Off across the lawns and woodlands stretched the blue, sail-flecked waters of the Sound, and on the next hill rose the tile roofs and cream -white walls of the country club.
One evening, Adrienne left the dancers for the pergola, where she took refuge under a mass of honeysuckle.
Samson South followed her. She saw him coming, and smiled. She was contrasting this Samson, loosely clad in flannels, with the Samson she had first seen rising awkwardly to greet her in the studio.
"You should have stayed inside and made yourself agreeable to the girls," Adrienne reproved him, as he came up. "What's the use of making a lion of you, if you won't roar for the visitors?"

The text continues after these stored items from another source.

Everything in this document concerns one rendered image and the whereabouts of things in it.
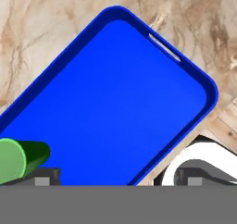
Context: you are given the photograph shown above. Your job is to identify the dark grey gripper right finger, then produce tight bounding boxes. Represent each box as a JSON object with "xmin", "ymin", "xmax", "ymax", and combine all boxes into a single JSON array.
[{"xmin": 173, "ymin": 158, "xmax": 237, "ymax": 186}]

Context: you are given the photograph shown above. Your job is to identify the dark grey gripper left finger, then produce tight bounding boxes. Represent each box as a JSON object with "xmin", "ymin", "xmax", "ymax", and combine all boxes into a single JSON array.
[{"xmin": 0, "ymin": 167, "xmax": 62, "ymax": 186}]

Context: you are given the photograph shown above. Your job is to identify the green cup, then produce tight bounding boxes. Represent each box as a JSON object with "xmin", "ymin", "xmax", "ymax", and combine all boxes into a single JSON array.
[{"xmin": 0, "ymin": 137, "xmax": 51, "ymax": 185}]

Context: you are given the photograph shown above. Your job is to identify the blue rectangular tray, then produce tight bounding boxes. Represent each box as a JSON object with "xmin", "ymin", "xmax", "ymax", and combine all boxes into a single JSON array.
[{"xmin": 0, "ymin": 5, "xmax": 219, "ymax": 186}]

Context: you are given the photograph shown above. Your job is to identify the white and black round stool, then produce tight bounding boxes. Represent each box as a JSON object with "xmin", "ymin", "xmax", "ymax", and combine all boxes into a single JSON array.
[{"xmin": 153, "ymin": 134, "xmax": 237, "ymax": 186}]

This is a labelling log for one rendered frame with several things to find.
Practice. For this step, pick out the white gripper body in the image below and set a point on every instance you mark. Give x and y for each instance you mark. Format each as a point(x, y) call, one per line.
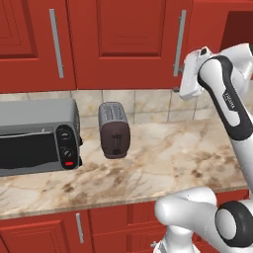
point(190, 77)

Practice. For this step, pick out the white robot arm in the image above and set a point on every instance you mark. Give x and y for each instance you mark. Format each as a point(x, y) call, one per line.
point(227, 108)

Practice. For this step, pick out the red base cabinet front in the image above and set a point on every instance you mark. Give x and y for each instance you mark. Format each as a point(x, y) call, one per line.
point(232, 196)

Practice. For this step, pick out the red base cabinet door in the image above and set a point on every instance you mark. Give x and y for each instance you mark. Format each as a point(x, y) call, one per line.
point(39, 235)
point(125, 230)

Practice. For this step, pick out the brown and grey toaster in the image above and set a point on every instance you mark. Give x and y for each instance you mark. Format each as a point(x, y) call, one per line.
point(114, 131)

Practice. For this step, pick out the grey toaster oven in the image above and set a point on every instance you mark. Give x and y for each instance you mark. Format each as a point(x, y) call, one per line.
point(33, 138)

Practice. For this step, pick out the open red wall cabinet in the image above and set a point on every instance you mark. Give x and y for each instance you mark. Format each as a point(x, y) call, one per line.
point(207, 23)

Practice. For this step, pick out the red wall cabinet door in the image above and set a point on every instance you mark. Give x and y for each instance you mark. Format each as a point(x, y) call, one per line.
point(26, 42)
point(128, 42)

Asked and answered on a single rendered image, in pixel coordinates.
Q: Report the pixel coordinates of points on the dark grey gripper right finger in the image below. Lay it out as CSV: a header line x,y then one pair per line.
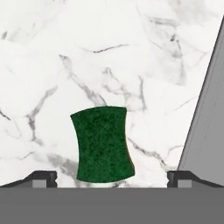
x,y
180,176

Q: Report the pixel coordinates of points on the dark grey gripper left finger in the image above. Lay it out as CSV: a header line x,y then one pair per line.
x,y
43,176

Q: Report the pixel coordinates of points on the grey steel sink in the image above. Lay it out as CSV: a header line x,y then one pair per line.
x,y
206,128

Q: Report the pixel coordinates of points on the green sponge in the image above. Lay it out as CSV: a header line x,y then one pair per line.
x,y
102,143

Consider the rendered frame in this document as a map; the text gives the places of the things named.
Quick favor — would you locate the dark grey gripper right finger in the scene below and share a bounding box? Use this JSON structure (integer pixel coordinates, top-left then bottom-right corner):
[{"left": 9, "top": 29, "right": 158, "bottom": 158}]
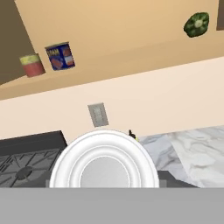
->
[{"left": 157, "top": 170, "right": 200, "bottom": 188}]

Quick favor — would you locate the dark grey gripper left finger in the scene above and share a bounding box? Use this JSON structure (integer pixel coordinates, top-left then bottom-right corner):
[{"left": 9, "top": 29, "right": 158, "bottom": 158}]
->
[{"left": 28, "top": 171, "right": 55, "bottom": 188}]

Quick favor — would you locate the brown cabinet door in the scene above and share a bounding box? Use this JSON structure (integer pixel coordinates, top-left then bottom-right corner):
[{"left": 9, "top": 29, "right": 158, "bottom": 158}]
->
[
  {"left": 216, "top": 0, "right": 224, "bottom": 32},
  {"left": 0, "top": 0, "right": 37, "bottom": 86}
]

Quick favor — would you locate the black hob with grey grates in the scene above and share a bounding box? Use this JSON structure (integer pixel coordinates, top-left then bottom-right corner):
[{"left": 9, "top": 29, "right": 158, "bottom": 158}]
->
[{"left": 0, "top": 129, "right": 69, "bottom": 188}]

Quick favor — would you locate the small black and yellow object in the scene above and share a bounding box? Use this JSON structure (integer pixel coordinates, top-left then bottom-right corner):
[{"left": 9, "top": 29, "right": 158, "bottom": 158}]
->
[{"left": 128, "top": 129, "right": 140, "bottom": 143}]

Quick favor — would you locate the white round plate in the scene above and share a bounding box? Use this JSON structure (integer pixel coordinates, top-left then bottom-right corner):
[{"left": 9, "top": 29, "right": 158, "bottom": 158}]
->
[{"left": 49, "top": 129, "right": 160, "bottom": 188}]

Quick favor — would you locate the red can with yellow top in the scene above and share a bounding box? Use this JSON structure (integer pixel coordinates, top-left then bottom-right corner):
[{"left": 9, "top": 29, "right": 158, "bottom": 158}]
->
[{"left": 18, "top": 53, "right": 46, "bottom": 78}]

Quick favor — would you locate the blue printed can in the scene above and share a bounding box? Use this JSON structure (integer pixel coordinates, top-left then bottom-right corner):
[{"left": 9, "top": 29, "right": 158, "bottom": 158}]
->
[{"left": 45, "top": 41, "right": 76, "bottom": 72}]

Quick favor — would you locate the grey wall socket plate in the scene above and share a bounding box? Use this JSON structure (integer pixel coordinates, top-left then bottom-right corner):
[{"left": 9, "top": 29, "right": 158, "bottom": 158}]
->
[{"left": 87, "top": 101, "right": 109, "bottom": 129}]

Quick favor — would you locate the tan open wall cabinet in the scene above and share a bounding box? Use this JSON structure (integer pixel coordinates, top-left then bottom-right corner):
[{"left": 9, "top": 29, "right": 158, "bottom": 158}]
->
[{"left": 0, "top": 0, "right": 224, "bottom": 102}]

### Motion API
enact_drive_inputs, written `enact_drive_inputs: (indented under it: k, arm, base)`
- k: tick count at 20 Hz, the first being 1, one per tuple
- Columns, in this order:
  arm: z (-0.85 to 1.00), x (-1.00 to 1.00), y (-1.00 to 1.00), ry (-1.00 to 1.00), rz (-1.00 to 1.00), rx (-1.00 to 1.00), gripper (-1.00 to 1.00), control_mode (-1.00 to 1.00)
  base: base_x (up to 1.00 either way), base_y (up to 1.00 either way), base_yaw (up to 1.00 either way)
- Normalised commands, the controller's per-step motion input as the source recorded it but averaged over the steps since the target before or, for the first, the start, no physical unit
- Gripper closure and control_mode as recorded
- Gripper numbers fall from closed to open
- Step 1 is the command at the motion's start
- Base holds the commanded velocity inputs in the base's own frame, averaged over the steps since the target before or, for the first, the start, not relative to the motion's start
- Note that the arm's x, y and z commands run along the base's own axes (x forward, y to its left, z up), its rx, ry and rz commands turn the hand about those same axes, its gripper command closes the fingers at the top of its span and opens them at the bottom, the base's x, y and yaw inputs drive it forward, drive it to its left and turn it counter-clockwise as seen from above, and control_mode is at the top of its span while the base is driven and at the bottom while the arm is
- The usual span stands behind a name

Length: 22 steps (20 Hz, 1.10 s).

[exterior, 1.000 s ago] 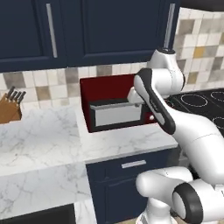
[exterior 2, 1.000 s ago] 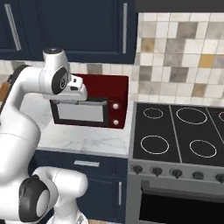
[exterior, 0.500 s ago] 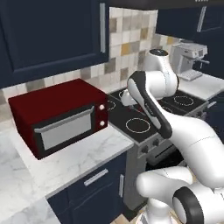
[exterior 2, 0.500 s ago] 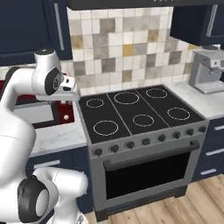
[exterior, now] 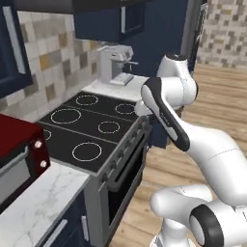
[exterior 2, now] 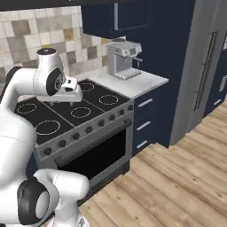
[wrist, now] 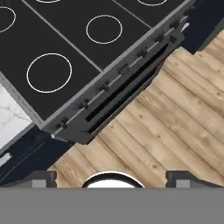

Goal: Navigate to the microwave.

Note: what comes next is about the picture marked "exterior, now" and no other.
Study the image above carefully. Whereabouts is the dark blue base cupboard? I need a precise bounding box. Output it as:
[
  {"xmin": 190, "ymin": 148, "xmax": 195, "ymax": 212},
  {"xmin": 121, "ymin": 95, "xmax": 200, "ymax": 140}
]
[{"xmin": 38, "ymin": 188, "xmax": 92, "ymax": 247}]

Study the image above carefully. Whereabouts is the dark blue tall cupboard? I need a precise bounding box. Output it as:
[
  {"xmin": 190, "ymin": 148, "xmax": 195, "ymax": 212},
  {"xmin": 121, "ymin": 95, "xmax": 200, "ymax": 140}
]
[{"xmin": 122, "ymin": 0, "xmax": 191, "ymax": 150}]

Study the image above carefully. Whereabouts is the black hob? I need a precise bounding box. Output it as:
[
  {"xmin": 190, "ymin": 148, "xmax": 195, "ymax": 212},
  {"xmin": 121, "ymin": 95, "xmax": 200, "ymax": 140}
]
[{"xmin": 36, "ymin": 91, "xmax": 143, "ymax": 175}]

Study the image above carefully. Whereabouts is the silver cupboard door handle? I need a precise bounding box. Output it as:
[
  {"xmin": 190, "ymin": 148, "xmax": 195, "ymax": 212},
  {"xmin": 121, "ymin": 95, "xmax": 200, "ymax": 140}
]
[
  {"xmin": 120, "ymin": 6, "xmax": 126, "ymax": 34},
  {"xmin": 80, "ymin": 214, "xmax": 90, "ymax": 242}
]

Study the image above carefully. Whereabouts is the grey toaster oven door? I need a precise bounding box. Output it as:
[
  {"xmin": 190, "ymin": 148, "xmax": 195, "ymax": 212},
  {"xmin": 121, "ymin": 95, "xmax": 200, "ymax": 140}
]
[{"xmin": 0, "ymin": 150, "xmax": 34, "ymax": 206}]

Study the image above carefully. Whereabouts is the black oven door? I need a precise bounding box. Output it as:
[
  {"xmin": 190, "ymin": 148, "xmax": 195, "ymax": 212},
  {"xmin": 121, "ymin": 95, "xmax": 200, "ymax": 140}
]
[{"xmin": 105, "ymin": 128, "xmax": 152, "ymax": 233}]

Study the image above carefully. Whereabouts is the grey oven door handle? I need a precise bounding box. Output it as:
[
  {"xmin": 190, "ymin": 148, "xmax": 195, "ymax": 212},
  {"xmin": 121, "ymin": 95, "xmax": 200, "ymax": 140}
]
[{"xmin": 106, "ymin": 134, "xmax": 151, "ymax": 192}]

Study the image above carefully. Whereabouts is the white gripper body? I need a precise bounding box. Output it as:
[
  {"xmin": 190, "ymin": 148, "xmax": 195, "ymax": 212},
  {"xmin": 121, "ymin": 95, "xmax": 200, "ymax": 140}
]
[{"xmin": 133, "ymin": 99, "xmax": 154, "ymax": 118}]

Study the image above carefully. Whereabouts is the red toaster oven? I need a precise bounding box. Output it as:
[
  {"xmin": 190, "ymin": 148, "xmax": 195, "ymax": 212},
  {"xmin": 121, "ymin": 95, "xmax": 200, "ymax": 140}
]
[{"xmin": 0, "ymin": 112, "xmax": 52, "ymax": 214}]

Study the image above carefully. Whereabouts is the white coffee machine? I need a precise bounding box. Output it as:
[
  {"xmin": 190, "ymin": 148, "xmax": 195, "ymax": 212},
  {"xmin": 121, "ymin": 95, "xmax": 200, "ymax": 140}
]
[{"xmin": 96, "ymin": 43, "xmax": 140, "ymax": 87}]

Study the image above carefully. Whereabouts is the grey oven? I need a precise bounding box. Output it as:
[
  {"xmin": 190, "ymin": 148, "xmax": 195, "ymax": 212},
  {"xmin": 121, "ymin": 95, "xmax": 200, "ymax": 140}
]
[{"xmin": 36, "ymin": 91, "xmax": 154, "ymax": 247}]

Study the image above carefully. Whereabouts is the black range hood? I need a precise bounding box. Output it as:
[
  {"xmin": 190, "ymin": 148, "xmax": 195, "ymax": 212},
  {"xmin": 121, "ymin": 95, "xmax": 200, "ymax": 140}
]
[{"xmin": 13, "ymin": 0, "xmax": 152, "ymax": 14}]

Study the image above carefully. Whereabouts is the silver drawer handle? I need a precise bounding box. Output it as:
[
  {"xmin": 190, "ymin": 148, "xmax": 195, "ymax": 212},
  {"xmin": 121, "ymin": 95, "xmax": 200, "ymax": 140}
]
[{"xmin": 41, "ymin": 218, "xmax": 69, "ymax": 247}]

"I've been roaring," laughed the man. "I've just been explaining to Miss Willoughby that we only eat the people we kill in Kentucky on certain days of solemn observance and sacrifice. I wanted to be agreeable to you, Drennie, for a while."
The girl shook her head sternly, but she smiled and made a place for him at her side. She wondered what form his being agreeable to her would take.
"I wonder if the man or woman lives," mused Samson, "to whom the fragrance of honeysuckle doesn't bring back some old memory that is as strong—and sweet—as itself."
The girl did not at once answer him. The breeze was stirring the hair on her temples and neck. The moon was weaving a lace pattern on the ground, and filtering its silver light through the vines. At last, she asked:
"Do you ever find yourself homesick, Samson, these days?"